RESEARCH

Scalable MO Theory

The computational cost of molecular orbital (MO) theory is on the orders of N4-N6 or even greater with respect to number of atoms N. The development of scalable methods to minimize the required orders is vitally important for large-scale MO calculations. We have studied fast algorithms and approximate decomposition schemes for electron repulsion integrals. The minimax quadrature was also introduced in Laplace-transformed Møller-Plesset perturbation theory. Those techniques have been applied to various hybrid methods consisting of many-body perturbation and coupled-cluster theories.

Explicitly Correlated F12 Electronic Structure Theory

The slow convergence of configuration interaction (CI) expansion has presented a formidable barrier to high-accuracy calculations. The standard orbital-based methods require sizable basis sets for accurate results. We have developed F12 electronic structure theory based on the rational generator for the electron-electron cusp conditions along with the Slater-type (exponential) correlation factor that is dependent on the inter-electronic distance explicitly. F12 theory has been applied to various perturbation, CI, and coupled-cluster methods as standard means in highly accurate electronic structure calculations.

Model Space Quantum Monte Carlo Method

We advocate the model space quantum Monte Carlo (MSQMC) that stochastically samples the transfer matrix in the effective Hamiltonian of energy dependent partitioning (EDP). By crossing deterministic and stochastic techniques on the exponential scaling full CI problem, MSQMC enables us to calculate quasi-degenerate and arbitrary excited states accurately avoiding the sign problem. We are implementing efficient MSQMC methods to realize accurate calculations of strongly correlated electrons where the usual electronic structure methods cannot be applied even qualitatively. We employ MSQMC for highly excited electronic states and transition metal complexes in oxgen evolution.

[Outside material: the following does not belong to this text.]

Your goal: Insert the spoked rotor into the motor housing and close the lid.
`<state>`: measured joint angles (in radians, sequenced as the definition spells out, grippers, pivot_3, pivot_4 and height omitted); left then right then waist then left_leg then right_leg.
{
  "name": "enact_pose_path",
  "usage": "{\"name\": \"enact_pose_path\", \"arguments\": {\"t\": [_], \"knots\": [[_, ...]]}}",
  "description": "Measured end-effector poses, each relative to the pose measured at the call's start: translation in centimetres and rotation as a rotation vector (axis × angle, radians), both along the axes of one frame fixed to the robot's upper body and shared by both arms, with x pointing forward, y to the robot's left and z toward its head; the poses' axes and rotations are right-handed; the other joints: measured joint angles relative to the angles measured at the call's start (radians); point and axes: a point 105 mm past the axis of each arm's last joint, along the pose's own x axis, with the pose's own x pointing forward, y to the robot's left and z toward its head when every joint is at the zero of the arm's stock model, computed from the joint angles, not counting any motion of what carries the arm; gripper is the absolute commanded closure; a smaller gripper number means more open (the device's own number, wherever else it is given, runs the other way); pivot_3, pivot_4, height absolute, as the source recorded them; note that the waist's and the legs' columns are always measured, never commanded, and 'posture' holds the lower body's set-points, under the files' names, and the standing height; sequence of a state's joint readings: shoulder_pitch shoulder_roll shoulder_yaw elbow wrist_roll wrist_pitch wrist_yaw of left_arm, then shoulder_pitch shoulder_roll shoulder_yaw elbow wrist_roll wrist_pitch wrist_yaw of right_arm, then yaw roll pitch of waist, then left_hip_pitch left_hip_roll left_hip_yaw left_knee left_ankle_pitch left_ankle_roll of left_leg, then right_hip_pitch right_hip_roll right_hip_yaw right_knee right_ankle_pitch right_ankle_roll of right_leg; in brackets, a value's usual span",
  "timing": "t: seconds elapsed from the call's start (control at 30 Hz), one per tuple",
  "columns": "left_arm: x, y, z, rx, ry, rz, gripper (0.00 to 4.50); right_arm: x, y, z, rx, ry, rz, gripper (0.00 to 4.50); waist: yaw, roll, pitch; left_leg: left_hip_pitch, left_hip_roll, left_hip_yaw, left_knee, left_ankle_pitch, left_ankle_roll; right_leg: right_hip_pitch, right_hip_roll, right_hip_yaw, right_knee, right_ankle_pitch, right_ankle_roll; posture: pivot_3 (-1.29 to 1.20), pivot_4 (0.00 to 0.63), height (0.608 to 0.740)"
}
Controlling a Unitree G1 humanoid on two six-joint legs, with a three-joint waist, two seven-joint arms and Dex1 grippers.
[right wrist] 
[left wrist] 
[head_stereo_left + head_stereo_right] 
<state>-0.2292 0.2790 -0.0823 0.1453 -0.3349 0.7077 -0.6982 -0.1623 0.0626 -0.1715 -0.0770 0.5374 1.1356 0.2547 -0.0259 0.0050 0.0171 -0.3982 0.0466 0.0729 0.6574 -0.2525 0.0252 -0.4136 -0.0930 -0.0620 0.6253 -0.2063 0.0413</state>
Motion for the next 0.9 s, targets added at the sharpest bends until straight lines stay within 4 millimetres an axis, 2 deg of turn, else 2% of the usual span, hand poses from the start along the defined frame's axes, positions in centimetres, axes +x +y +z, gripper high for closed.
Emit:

Selected coupled-cluster method for strong electron correlation

Theoretical treatment of strong electron correlation will lead to a wide variety of fields transcending the traditional framework of electronic structure calculations. For this purpose, selected CI methods using stochastic and deterministic algorithms have been developed in recent years. Nevertheless, the exponentially increasing complexity of the CI expansion with increasing the system size prevents the applicability of such approaches. We alternatively have developed a full coupled-cluster reduction (FCCR) exploiting the sparsity of the cluster operators and their products. FCCR features the treatment of dynamic and nondynamic correlation effects on the same footing realizing precise design of multi-nuclear transition metal catalysis and high-temperature superconducting materials.

Development of Massively Parallel Computation Algorithms

The advanced use of massively parallel environments is progressing rapidly in high-performance computing, and it is forecast that the number of CPU cores employed in applications will increase by 2-5 orders of magnitude in the near future. We can therefore envision a new computational-science paradigm that will bring forth results substantially different in terms of accuracy and spatial/time scales. Using the Message Passing Interface (MPI) and Open Multi-Processing (OpenMP), methods and algorithms are developed targeting up to several hundred-thousand CPU cores. Moreover, general-purpose programs in molecular science are getting extremely complex, and technology for automatically generating source code from basic equations has been progressing in recent years. We study optimization and automatic tuning by sorting operators based on the symbolic representations of formulas.

Electronic Structure Theory in Solution

Since most of industrially important chemical reactions proceed in solution, studying the solvation effects is essential in chemistry. We applied the extended RISM theory to ab initio theory for the first time to develop a fast and atomistic solvation model (RISM-SCF). We have further developed a novel integral-equation theory based on the partial wave expansion of the molecular Ornstein-Zernike equation. By introducing the full intra-molecular correlation function with angular dependence, we have introduced a rigorous theoretical framework that is eligible to explain the interactions of chiral molecules. This feature could not be obtained only by the use of atomic distances. The solvation free energy expression from PW has been applied successfully to the calculation of partition coefficients of various organic molecules.

Development of Novel QM/MM Methods

Hybrid methods combining quantum and molecular mechanics (QM/MM methods) are powerful tools for describing chemical reactions in the presence of enzymes or solvents. We have extended the generalized hybrid orbital (GHO) QM/MM method using charge equalization and orthogonalization methods with respect to the auxiliary orbitals. The method has been applied to PKA (c-AMP dependent protein kinase) and various enzymatic reactions. The restrained hybrid matrix method accurately reproduces the geometric structure about the QM/MM boundary. The molecular dynamics simulation based on the GHO-MP2 energy gradient has been utilized to calculate CD spectra in enzyme.

Development of the GELLAN Quantum Chemistry Program

We are developing the GELLAN quantum chemistry program as a platform to increase the activity of the research group. Various domestic and foreign researchers are involved in the development of GELLAN.